Stored data:
:::

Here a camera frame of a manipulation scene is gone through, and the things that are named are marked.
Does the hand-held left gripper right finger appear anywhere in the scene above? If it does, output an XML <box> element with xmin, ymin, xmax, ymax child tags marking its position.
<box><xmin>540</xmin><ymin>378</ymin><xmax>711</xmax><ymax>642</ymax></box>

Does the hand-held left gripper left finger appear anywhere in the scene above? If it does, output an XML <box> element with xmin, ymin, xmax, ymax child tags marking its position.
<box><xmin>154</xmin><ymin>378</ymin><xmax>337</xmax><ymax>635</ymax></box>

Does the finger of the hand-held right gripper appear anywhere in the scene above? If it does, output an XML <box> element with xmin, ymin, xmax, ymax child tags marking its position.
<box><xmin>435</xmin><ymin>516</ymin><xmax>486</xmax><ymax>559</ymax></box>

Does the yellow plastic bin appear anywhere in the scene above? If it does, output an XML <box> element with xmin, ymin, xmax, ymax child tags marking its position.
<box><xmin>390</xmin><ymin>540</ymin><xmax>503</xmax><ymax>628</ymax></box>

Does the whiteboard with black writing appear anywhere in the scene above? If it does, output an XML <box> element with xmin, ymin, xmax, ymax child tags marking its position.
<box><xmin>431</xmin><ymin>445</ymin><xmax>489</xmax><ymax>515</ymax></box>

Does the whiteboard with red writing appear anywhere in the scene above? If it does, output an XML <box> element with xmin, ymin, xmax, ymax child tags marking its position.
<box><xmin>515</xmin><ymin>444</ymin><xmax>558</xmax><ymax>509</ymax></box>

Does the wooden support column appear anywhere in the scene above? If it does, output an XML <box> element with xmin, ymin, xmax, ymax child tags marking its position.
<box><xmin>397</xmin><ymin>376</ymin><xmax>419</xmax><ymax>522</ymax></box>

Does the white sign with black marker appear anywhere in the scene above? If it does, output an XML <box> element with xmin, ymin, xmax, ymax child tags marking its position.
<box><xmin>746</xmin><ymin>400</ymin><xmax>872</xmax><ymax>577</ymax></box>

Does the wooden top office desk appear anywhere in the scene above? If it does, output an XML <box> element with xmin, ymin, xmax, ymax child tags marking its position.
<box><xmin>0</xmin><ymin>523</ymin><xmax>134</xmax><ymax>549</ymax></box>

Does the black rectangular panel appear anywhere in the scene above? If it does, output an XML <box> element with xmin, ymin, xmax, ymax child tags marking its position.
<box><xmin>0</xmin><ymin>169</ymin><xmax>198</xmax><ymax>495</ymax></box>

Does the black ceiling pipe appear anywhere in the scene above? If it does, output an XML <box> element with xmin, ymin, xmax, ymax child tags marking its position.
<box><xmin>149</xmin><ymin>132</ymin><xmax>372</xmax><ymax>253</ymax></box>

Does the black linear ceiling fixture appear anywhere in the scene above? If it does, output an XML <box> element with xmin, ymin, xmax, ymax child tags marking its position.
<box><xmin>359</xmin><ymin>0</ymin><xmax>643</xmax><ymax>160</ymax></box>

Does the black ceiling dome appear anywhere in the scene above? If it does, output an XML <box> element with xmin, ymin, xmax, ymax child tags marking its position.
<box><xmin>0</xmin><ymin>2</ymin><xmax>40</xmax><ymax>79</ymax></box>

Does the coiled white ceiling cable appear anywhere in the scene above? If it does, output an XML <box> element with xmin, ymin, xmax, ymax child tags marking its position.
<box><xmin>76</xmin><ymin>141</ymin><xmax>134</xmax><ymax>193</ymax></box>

:::

Every entry must be duplicated exactly as it was written.

Here a camera frame of a manipulation scene is gone through, and the things that are named are marked.
Does the hand-held left gripper right finger appear anywhere in the scene above? If it does, output an XML <box> element with xmin, ymin, xmax, ymax child tags marking its position.
<box><xmin>540</xmin><ymin>378</ymin><xmax>711</xmax><ymax>642</ymax></box>

Does the hand-held left gripper left finger appear anywhere in the scene above? If it does, output an XML <box> element with xmin, ymin, xmax, ymax child tags marking its position.
<box><xmin>154</xmin><ymin>378</ymin><xmax>337</xmax><ymax>635</ymax></box>

Does the finger of the hand-held right gripper appear anywhere in the scene above? If it does, output an XML <box> element with xmin, ymin, xmax, ymax child tags marking its position.
<box><xmin>435</xmin><ymin>516</ymin><xmax>486</xmax><ymax>559</ymax></box>

Does the yellow plastic bin appear anywhere in the scene above? If it does, output an XML <box> element with xmin, ymin, xmax, ymax child tags marking its position.
<box><xmin>390</xmin><ymin>540</ymin><xmax>503</xmax><ymax>628</ymax></box>

Does the whiteboard with black writing appear anywhere in the scene above? If it does, output an XML <box> element with xmin, ymin, xmax, ymax child tags marking its position.
<box><xmin>431</xmin><ymin>445</ymin><xmax>489</xmax><ymax>515</ymax></box>

Does the whiteboard with red writing appear anywhere in the scene above? If it does, output an XML <box> element with xmin, ymin, xmax, ymax child tags marking its position.
<box><xmin>515</xmin><ymin>444</ymin><xmax>558</xmax><ymax>509</ymax></box>

Does the wooden support column appear anywhere in the scene above? If it does, output an XML <box> element with xmin, ymin, xmax, ymax child tags marking its position.
<box><xmin>397</xmin><ymin>376</ymin><xmax>419</xmax><ymax>522</ymax></box>

Does the white sign with black marker appear anywhere in the scene above? If it does, output an XML <box> element with xmin, ymin, xmax, ymax child tags marking its position.
<box><xmin>746</xmin><ymin>400</ymin><xmax>872</xmax><ymax>577</ymax></box>

Does the wooden top office desk appear anywhere in the scene above? If it does, output an XML <box> element with xmin, ymin, xmax, ymax child tags marking its position.
<box><xmin>0</xmin><ymin>523</ymin><xmax>134</xmax><ymax>549</ymax></box>

Does the black rectangular panel appear anywhere in the scene above? If it does, output an XML <box> element with xmin, ymin, xmax, ymax child tags marking its position.
<box><xmin>0</xmin><ymin>169</ymin><xmax>198</xmax><ymax>495</ymax></box>

Does the black ceiling pipe appear anywhere in the scene above? If it does, output an XML <box> element with xmin, ymin, xmax, ymax child tags marking its position.
<box><xmin>149</xmin><ymin>132</ymin><xmax>372</xmax><ymax>253</ymax></box>

Does the black linear ceiling fixture appear anywhere in the scene above? If it does, output an XML <box> element with xmin, ymin, xmax, ymax child tags marking its position.
<box><xmin>359</xmin><ymin>0</ymin><xmax>643</xmax><ymax>160</ymax></box>

Does the black ceiling dome appear anywhere in the scene above? If it does, output an XML <box> element with xmin, ymin, xmax, ymax child tags marking its position.
<box><xmin>0</xmin><ymin>2</ymin><xmax>40</xmax><ymax>79</ymax></box>

Does the coiled white ceiling cable appear anywhere in the scene above? If it does, output an XML <box> element with xmin, ymin, xmax, ymax child tags marking its position.
<box><xmin>76</xmin><ymin>141</ymin><xmax>134</xmax><ymax>193</ymax></box>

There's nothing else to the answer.